Rakesh K. Gorea details in the Journal of Nursing and Patient Safety some of the ways in which COVID-19 has disrupted the practice of forensic nursing and the education of future forensic nurses around the world.
“It has put fears in the mind of the patients and the clients coming to the forensic nurses,” Rakesh says. “With the death of many health workers, additional burden has been put in the minds of forensic nurses, too.”
These fears, of course, couldn’t come at a worse time, as the conditions causing them are also increasing the need for forensic nursing. In an editorial for the IAFN’s Journal of Forensic Nursing, Cindy Peternelj-Taylor grapples with as much.
“As forensic nurses, we know that the patients and clients whom we care for under ‘normal’ circumstances are at an increased risk because of the measures that have been implemented to prevent the spread of this deadly virus,” she writes. “We understand intuitively that too much time together, and increased social isolation, places many vulnerable members of our communities at an increased risk for sexual abuse, intimate partner violence, elder abuse, and child abuse. We also know that criminal justice involved persons, refugees, and homeless persons are also at an increased risk of contracting the virus, given the overcrowding commonly found in jails, prisons, processing centers, shelters, and other forms of temporary housing, where social distancing (among other precautions) is impossible to adhere to.”

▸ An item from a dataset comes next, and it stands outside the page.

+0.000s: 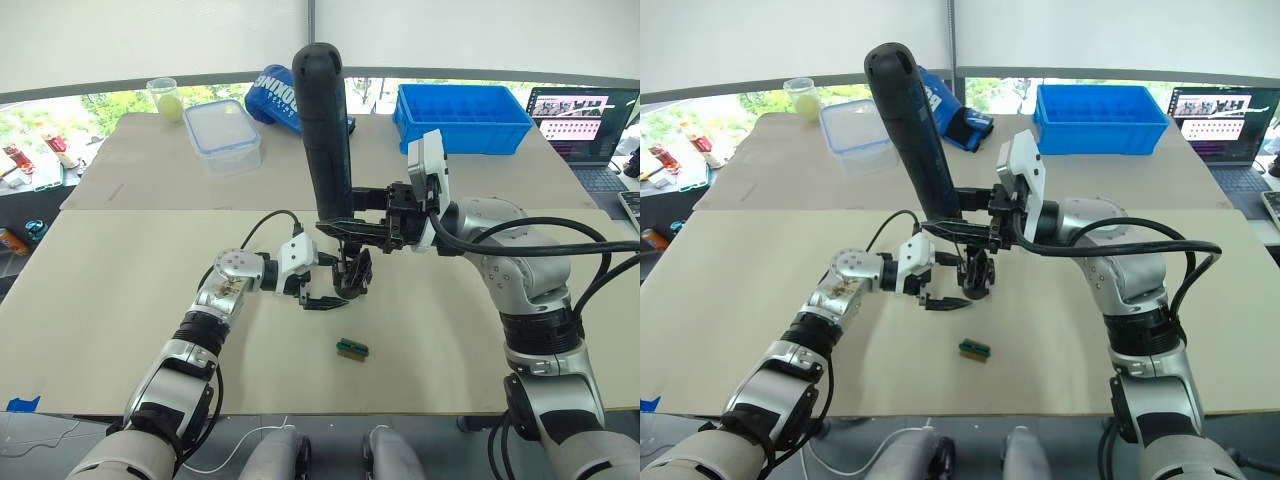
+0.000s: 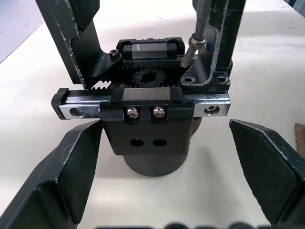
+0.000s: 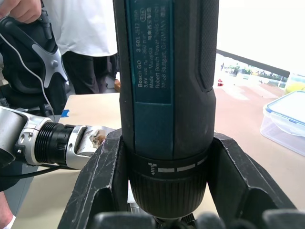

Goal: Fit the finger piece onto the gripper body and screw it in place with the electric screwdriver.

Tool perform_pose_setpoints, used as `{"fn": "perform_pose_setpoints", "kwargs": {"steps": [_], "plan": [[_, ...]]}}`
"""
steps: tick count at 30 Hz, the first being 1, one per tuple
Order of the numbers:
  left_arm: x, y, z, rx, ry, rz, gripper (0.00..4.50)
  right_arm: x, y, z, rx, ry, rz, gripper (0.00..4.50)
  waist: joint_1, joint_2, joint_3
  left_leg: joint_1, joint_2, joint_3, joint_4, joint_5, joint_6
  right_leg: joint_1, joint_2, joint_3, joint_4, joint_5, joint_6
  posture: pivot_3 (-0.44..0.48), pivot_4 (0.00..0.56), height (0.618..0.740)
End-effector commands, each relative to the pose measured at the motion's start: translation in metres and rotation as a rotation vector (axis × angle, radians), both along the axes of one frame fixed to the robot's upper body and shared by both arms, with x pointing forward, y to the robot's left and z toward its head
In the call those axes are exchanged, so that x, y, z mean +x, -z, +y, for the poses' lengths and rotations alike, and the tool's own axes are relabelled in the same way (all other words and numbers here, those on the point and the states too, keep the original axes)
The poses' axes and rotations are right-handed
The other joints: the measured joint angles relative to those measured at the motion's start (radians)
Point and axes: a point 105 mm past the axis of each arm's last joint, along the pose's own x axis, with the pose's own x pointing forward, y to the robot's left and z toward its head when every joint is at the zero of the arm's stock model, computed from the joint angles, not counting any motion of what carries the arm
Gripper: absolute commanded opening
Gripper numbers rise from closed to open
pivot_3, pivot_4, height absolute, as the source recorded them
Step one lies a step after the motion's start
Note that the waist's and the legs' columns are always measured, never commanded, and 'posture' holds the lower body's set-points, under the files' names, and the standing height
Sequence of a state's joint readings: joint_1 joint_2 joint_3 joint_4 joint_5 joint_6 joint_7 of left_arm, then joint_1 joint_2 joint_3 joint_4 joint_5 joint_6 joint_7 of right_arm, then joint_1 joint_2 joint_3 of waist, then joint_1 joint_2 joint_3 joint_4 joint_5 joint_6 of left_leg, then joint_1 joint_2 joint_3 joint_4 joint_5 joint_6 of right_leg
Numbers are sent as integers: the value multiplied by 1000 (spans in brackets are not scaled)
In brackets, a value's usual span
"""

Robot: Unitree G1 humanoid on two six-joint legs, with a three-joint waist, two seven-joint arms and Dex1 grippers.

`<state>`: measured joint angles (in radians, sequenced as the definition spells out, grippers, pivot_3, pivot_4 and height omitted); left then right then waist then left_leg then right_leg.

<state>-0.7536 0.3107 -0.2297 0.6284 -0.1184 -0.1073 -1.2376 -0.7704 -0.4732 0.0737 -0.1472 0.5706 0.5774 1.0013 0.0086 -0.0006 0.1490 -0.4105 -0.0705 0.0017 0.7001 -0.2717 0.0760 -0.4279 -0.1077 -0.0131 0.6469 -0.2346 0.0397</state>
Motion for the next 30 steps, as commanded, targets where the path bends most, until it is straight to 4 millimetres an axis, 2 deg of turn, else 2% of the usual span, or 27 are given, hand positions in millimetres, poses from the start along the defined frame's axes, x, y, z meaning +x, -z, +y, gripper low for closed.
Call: {"fn": "perform_pose_setpoints", "kwargs": {"steps": [1,18,30], "plan": [[3,-14,-1,-20,9,-51,4500,-7,-10,-2,12,-14,-51,1919,0,0,0,0,0,0,0,0,0,0,0,0,0,0,0,0,150,740],[3,-14,-1,-20,9,-51,4500,-5,-4,-2,13,-9,-40,1919,0,0,0,0,0,0,0,0,0,0,0,0,0,0,0,0,150,740],[3,-14,-1,-20,9,-51,4500,-3,-9,-1,23,-8,-52,1919,0,0,0,0,0,0,0,0,0,0,0,0,0,0,0,0,150,740]]}}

“On multiple fronts, COVID-19 continues to push demand for forensic nurses even as it hampers the supply of qualified professionals ready and able to meet these vital challenges.”

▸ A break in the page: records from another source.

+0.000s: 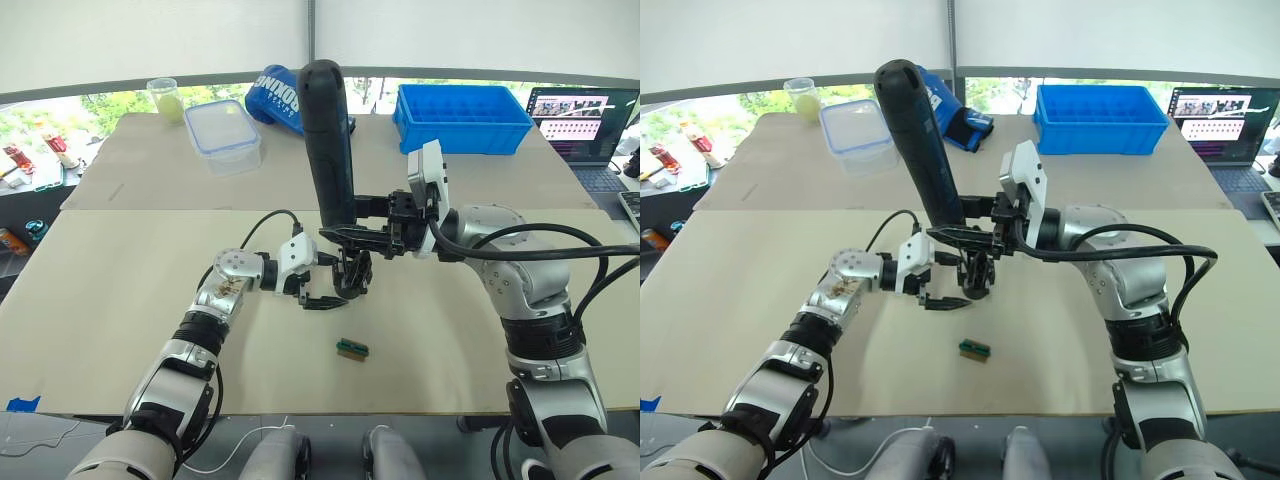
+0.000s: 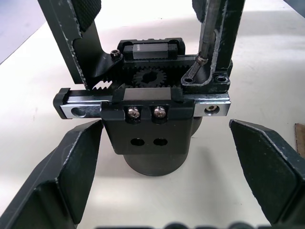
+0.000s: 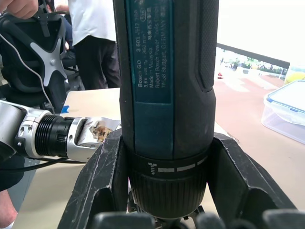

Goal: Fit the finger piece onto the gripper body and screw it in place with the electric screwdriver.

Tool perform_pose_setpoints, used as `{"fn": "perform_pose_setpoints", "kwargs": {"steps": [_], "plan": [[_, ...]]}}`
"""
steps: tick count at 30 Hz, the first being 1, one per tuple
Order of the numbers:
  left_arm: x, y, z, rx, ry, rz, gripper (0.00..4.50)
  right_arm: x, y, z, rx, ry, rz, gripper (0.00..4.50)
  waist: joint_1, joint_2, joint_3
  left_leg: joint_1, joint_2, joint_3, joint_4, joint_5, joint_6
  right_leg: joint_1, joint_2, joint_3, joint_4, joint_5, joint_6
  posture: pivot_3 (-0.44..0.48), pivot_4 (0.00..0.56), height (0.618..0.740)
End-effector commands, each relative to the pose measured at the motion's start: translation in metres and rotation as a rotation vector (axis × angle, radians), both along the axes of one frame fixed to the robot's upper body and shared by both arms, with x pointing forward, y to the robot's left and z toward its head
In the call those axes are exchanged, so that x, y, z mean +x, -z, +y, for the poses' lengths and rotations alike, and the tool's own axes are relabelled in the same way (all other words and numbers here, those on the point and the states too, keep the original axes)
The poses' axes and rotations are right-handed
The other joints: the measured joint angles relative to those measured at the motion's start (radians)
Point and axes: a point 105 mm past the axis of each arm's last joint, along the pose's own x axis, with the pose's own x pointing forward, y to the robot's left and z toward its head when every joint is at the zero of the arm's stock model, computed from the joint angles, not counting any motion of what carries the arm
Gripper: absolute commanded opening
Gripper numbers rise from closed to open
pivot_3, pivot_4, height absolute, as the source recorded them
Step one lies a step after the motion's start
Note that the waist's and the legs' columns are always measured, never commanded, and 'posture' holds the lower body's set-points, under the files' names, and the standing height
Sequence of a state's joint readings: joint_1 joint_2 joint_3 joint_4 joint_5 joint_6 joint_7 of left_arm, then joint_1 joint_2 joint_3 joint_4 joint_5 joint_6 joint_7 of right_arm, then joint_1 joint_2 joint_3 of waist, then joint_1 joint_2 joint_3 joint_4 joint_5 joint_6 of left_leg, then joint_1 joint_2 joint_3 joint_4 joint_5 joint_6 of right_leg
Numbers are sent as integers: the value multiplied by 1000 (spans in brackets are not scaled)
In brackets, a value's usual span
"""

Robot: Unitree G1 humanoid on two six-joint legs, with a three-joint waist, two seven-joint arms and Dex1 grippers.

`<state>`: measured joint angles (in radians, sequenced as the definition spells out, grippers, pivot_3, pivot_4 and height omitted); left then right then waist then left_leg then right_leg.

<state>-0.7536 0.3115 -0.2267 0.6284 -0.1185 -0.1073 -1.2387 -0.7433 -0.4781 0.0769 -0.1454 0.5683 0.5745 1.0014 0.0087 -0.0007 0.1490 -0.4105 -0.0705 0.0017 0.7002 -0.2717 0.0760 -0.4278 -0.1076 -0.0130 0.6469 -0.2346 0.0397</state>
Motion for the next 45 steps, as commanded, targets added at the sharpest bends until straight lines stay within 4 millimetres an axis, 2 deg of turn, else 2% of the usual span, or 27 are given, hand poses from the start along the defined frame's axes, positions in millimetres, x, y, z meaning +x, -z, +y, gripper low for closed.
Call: {"fn": "perform_pose_setpoints", "kwargs": {"steps": [1,24,32,40,45], "plan": [[2,-14,-1,-19,10,-51,4500,-4,-18,2,29,-19,-78,1919,0,0,0,0,0,0,0,0,0,0,0,0,0,0,0,0,150,740],[2,-13,-1,-19,12,-49,4500,-3,-18,4,25,-21,-88,1919,0,0,0,0,0,0,0,0,0,0,0,0,0,0,0,0,150,740],[1,-12,0,-14,13,-50,4500,-9,-28,9,55,-39,-90,1919,-1,0,0,0,0,0,0,0,0,0,0,0,0,0,0,0,150,740],[1,-11,0,-13,12,-49,4500,-11,-33,5,53,-35,-95,1919,0,0,0,0,0,0,0,0,0,0,0,0,0,0,0,0,150,740],[0,-11,0,-13,15,-49,4500,-10,-28,3,40,-27,-95,1919,-1,0,0,0,0,0,0,0,0,0,0,0,0,0,0,0,150,740]]}}
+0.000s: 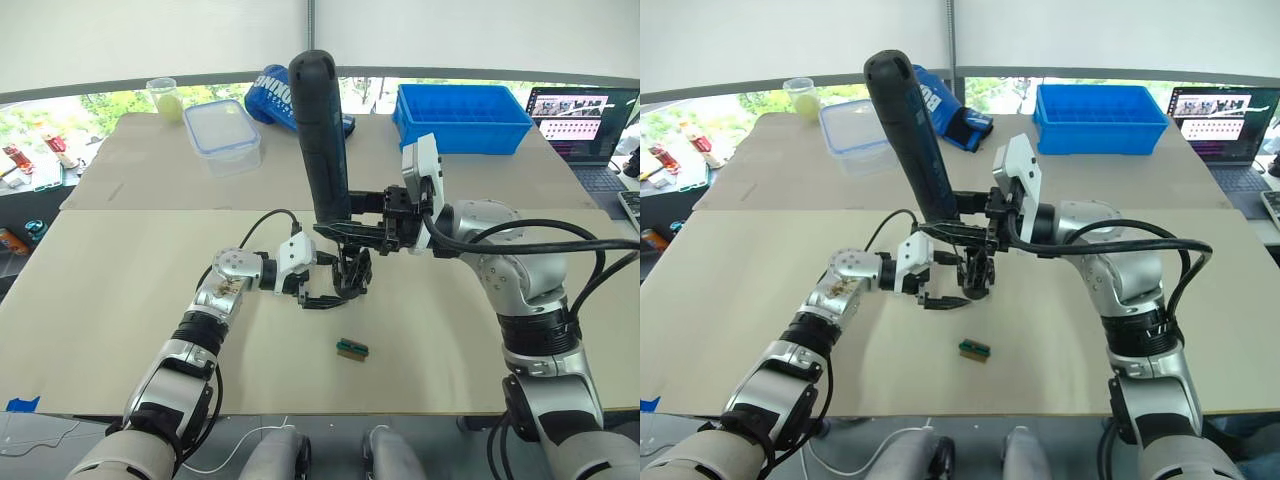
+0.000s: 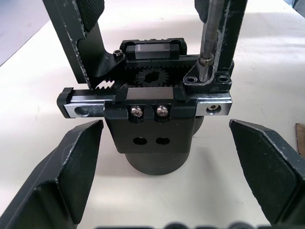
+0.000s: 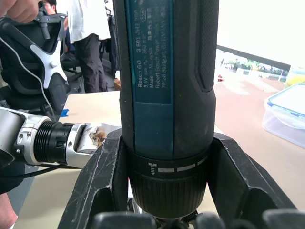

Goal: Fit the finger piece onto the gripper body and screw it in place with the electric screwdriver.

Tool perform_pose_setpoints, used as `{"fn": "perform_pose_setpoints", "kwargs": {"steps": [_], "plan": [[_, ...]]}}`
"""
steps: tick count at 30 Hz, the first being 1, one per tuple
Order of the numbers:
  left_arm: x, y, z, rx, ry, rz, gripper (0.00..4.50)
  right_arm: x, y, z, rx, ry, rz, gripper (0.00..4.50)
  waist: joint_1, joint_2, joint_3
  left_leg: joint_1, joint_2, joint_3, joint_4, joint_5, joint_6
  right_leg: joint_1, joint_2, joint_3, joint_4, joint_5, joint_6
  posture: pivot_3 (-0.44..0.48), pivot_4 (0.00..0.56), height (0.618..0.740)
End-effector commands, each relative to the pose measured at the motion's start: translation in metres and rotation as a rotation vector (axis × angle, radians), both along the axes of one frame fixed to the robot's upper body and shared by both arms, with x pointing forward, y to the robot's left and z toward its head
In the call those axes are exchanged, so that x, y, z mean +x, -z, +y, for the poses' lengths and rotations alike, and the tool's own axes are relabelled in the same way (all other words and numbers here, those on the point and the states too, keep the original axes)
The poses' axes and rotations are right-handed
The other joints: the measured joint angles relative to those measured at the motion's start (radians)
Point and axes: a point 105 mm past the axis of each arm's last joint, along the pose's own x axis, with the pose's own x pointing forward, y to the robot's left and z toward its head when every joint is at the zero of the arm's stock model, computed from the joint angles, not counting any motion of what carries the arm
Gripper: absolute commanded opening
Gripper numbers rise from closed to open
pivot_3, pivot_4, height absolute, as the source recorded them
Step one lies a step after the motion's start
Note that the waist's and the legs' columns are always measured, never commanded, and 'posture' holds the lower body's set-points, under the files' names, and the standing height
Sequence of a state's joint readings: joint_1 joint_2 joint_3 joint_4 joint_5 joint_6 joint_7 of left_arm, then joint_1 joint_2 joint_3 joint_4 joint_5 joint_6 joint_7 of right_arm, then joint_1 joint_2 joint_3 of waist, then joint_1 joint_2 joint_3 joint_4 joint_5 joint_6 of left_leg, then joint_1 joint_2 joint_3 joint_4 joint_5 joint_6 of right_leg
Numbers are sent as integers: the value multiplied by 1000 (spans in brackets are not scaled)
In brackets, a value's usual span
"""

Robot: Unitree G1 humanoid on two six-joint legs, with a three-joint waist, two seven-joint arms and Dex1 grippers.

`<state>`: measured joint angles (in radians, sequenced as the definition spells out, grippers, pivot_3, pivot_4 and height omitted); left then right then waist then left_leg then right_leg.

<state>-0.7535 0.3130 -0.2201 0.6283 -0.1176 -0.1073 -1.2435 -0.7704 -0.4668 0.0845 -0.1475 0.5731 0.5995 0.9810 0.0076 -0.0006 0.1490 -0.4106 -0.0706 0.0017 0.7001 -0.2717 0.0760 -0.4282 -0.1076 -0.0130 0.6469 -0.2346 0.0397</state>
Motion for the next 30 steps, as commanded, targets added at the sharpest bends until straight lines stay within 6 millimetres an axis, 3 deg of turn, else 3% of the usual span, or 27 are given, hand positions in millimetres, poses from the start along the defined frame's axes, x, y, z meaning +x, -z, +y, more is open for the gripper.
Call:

And these remain challenging times. United Nations statistics show as high as 30 percent increases in domestic violence reports globally. And a UCLA study has found a 42 percent rise in “excess deaths” related to all causes, not just COVID-19, in Florida prisons. Nationally, incarcerated individuals face a higher risk of both contracting and dying from the virus, according to the Prison Policy Initiative. On multiple fronts, COVID-19 continues to push demand for forensic nurses even as it hampers the supply of qualified professionals ready and able to meet these vital challenges.

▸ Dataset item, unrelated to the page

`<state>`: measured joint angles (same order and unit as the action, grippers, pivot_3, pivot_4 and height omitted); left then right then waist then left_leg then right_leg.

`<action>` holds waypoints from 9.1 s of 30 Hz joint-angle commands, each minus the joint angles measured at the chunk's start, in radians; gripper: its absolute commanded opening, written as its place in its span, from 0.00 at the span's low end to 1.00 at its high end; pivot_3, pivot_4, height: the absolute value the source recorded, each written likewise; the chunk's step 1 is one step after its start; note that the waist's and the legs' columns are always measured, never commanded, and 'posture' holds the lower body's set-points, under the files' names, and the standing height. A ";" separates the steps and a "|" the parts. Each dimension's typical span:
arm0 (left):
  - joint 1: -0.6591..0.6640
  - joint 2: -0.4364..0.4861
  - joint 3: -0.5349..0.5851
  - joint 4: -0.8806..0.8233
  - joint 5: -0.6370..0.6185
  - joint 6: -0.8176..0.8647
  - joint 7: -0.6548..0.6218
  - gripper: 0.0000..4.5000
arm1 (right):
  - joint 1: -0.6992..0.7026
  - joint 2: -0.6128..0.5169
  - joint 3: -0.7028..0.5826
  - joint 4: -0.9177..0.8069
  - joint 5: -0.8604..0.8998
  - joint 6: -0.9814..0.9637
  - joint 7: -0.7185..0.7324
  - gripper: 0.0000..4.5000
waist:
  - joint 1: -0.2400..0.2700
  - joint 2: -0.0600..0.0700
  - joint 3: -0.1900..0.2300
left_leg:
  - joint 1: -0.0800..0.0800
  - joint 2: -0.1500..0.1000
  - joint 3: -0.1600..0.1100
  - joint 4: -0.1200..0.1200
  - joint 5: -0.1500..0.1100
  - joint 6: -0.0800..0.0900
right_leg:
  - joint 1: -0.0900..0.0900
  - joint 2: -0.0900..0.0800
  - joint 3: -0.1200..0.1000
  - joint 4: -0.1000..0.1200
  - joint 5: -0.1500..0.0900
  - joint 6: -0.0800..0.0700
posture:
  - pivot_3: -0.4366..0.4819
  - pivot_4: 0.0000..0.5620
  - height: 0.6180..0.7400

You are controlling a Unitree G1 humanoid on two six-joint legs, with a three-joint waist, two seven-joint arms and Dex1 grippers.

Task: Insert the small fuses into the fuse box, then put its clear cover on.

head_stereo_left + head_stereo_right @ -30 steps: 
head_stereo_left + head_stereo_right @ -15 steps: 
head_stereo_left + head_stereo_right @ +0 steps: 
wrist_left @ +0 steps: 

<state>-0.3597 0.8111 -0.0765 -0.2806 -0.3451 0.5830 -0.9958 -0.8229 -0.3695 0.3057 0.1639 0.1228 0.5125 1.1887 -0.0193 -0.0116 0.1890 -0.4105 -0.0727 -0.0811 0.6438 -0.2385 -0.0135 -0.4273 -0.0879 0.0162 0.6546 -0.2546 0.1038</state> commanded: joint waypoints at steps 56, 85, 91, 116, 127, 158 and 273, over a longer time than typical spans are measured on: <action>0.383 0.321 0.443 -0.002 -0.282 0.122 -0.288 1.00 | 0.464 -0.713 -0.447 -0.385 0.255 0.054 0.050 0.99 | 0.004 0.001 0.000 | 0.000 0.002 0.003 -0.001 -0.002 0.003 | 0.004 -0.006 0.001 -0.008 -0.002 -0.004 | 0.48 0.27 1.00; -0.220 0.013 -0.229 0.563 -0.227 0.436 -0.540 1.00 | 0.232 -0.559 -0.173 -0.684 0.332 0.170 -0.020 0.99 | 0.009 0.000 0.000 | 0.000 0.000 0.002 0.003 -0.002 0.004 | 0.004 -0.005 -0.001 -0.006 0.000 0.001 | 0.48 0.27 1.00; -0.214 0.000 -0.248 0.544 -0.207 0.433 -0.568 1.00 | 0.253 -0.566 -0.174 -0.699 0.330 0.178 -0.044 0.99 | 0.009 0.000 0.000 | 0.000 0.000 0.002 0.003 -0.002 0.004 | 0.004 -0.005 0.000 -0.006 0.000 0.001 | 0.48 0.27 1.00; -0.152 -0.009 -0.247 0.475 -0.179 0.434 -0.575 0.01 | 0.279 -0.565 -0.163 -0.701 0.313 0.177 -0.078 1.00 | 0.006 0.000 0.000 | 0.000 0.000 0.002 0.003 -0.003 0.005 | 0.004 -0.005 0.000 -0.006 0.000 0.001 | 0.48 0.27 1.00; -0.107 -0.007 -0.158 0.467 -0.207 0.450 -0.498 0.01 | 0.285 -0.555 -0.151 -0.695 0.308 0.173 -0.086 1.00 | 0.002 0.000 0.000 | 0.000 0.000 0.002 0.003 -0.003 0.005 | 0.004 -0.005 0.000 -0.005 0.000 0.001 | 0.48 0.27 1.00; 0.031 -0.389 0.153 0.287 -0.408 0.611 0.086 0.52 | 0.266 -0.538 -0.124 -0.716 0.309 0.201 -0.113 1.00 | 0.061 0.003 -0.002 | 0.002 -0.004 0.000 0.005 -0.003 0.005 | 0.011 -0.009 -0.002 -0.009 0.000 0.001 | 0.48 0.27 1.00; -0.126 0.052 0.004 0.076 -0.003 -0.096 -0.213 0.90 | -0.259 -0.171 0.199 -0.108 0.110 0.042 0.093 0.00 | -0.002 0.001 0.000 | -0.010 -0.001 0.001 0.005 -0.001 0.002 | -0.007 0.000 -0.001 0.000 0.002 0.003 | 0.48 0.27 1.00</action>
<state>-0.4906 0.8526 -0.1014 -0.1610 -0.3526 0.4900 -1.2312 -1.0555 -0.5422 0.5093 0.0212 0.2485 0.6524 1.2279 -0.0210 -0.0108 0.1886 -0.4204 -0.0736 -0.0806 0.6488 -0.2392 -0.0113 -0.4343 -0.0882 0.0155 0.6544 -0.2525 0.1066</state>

Technology does offer clinicians and their clients and instructors and their students obvious ways around the close contact that continues to stoke fears, even in this time of universally free and available COVID vaccines. Non-life-threatening services can be conducted via Zoom or telephone, rather than in emergency rooms, for example, and educational programs can be shifted online. UCR University Extension currently offers its 16-unit Professional Certificate in Forensic Nursing for RNs, LVNs/LPNs, and other already-licensed medical professionals, like nurse practitioners, physician’s assistants, and paramedics, in a 100 percent online format.
“To meet demand, UCR University Extension offers its 16-unit Forensic Nursing certificate for RNs, LVNs/LPNs, nurse practitioners, physician’s assistants, and paramedics, in a 100 percent online format.”
“Regardless of the area of forensic nursing one aligns with,” Cindy states, “forensic nurses are among the unsung heroes, assuming leadership in caring for the most vulnerable members of society.”